The ‘new’ four-door 76 Series was a revived, repowered and slightly rebodied wagon, with live front and rear axles, marketed years ago in some markets as a Prado, but closer to being a four-door version of the Bundera, with leaf rear springs.
Pricing of the 70 Series was held in check, with the LC79 cab/chassis in the $53,490-$56,490 range and the LC78 Troopie ranging from $58,890 to $61,490. The four-door LC76 wagon was priced from $53,990.
Air con was an expensive $2640, but the double-diff-lock option was well priced at $2735.
Mechanically, 75s last well, although the part time 4WD driveline was easily abused. Many working 75s spent much of their time in 4WD, even on hard surfaces, so transfer case and differential problems were common.
The standard 5.50×16 split rims were popular with cockies, councils, government departments and mining companies, but most recreational users fitted widies and tubed or tubeless one-piece wheels.
The stock limited slip diff was weak in comparison with the Patrol’s, so serious off-roaders normally opted for diff locks. The factory diff lock actuation was complicated, however, and there was often a delay in getting the locks to engage, which is why the design was progressively changed to full-electric operation.
The 75 Series engine bay had an unusual tapered shape, which caused some dramas for operators in hotter parts of the country. Airflow through the radiator wasn’t as good as it might be, which wasn’t a problem most of the time, but could be if owners extracted more grunt from the diesel engine by turbocharging it.

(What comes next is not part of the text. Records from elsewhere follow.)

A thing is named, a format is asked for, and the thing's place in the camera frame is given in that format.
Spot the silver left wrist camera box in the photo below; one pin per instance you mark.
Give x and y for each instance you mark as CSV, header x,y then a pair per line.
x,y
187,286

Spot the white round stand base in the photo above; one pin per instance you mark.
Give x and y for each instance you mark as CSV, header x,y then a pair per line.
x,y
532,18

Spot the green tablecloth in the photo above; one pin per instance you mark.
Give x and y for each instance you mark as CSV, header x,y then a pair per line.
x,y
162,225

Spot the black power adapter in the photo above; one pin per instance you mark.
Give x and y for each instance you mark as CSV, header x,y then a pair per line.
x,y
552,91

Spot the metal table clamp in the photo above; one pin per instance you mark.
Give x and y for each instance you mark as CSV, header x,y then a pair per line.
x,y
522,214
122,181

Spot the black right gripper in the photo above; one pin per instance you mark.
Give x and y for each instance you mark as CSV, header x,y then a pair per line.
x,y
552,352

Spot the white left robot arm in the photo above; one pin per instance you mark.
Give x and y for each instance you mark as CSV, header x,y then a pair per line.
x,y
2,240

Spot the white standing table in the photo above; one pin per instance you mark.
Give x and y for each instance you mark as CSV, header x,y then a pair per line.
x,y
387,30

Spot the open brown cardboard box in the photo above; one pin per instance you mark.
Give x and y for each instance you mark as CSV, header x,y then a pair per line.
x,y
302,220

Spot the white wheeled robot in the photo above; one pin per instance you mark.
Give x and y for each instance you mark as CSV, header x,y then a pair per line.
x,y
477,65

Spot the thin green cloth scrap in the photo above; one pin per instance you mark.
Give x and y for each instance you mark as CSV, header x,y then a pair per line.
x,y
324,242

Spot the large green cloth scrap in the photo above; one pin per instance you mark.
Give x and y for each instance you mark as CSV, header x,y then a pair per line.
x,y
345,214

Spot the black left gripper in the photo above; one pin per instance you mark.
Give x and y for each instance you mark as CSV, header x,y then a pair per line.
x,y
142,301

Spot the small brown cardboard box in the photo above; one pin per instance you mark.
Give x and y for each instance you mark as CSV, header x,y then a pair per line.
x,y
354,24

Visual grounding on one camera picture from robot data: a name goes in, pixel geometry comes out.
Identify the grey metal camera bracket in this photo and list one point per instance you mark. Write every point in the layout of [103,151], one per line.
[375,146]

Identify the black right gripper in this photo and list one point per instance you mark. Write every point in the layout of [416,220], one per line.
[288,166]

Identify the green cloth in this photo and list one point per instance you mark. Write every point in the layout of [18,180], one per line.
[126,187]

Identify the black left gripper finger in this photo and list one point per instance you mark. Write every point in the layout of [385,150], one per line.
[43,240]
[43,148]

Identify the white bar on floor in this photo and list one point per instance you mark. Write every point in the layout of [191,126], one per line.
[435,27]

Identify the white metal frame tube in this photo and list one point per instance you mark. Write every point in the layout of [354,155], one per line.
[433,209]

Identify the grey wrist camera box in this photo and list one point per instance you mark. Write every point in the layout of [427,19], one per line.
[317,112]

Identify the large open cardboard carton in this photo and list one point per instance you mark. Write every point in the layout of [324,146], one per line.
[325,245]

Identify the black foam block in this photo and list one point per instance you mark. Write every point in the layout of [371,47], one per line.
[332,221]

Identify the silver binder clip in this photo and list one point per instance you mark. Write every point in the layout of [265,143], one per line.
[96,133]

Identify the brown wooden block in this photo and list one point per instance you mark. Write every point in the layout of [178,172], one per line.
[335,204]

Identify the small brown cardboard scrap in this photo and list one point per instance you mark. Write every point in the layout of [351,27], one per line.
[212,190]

The twin-cam 4.5-litre petrol engine was almost overkill in the 75, while the diesel slogger was one of the best low-speed, off-road engines ever made. For most used 75 Series buyers the diesel was the preferred engine, blending reasonable performance with acceptable economy around 12-13 L/100 km. The big petrol engine drank like a sailor and usually returned no better than 16-20 L/100 km.

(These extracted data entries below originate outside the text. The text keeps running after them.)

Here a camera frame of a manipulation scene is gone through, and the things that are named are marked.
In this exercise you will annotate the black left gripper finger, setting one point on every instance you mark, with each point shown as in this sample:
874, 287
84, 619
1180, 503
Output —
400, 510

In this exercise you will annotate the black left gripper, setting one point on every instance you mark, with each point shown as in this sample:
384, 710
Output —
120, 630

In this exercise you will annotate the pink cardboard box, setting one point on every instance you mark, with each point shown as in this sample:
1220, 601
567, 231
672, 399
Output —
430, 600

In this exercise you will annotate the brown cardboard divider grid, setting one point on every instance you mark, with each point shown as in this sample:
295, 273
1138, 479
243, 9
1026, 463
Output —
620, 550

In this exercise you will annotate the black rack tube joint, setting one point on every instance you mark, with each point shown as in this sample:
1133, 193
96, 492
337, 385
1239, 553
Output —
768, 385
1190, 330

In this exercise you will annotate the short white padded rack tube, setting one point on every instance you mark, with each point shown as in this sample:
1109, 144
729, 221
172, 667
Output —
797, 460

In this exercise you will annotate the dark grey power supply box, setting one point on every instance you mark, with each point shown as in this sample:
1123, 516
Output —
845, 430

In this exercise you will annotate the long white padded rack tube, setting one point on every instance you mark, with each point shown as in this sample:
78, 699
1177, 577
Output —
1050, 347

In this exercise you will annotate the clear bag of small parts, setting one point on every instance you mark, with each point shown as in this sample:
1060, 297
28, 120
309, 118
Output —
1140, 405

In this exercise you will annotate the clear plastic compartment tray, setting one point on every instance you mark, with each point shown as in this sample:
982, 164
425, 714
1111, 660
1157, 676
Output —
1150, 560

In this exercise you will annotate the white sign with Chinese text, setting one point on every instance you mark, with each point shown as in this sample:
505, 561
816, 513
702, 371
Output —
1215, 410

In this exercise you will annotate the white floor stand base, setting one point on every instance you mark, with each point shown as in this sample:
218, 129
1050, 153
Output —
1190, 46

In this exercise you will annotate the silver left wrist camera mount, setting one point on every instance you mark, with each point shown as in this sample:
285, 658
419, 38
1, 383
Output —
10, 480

The plus side of the crude leaf-spring equation was a suspension that was very reliable in tough conditions and was easily repaired in the bush. What the 75 Series lacked in wheel travel, it provided in controlled chassis twist, so a well-driven 75 was very capable in demanding off-road conditions.
Leaf-spring suspension relegated the 75 Series to a rough ride on all but smooth blacktop or dirt. Since ride quality wasn’t exactly the 75’s strongest point, many used vehicles have various suspension mods intended to improve the situation.
Used 78/79 Series
The LandCruiser 78-Series wasn’t planned as a revolutionary development, but an evolutionary one. Payload capacity, off-road and rough-road ability, and powertrain and driveline simplicity were preserved.
Revised seats and the coil-sprung front end improved ride quality out of sight, but handling was ‘tippy toe’, particularly on wet or loose surfaces.
The upgraded engine didn’t smoke. It would cough up a blue puff on a cold morning, but the rest of the time it ran with almost a clear exhaust. That augured well for slightly extended oil service intervals, because the 78 Series didn’t dump as much soot into its engine oil as the 75 did.
On-road ability was enhanced by the additional engine urge and cog-swapping in the revised gearbox was car-like.
Off-road the 78 Series was a better performer than the 75 Series, thanks to greatly improved engine response, lower-speed gearing and better wheel travel front and rear. Ride harshness was noticeably less on rough surfaces.
The repowered 78 Series had impressive performance and top-gear flexibility that the naturally-aspirated engine couldn’t match. Highway hills that sent the naturally-aspirated model into fourth gear wouldn’t force the turbo version out of fifth.
Because of the new engine’s greater torque the 4.1 final drive ratio on all but the 11-seat Troop Carrier turbo-diesel model let the 78/79 lope along in fifth at 110 km/h with 2500 rpm showing on the tacho – still more revs than necessary.
We found that low-speed, off-road crawling performance wasn’t affected by the final drive ratio change, because the new engine had ample torque, even when the turbo wasn’t spinning at optimum boost revs. Toyota tuned the engine’s torque curve to be almost flat from 1400rpm to 2600rpm, so off-road behaviour was very stable, with no sudden torque surges.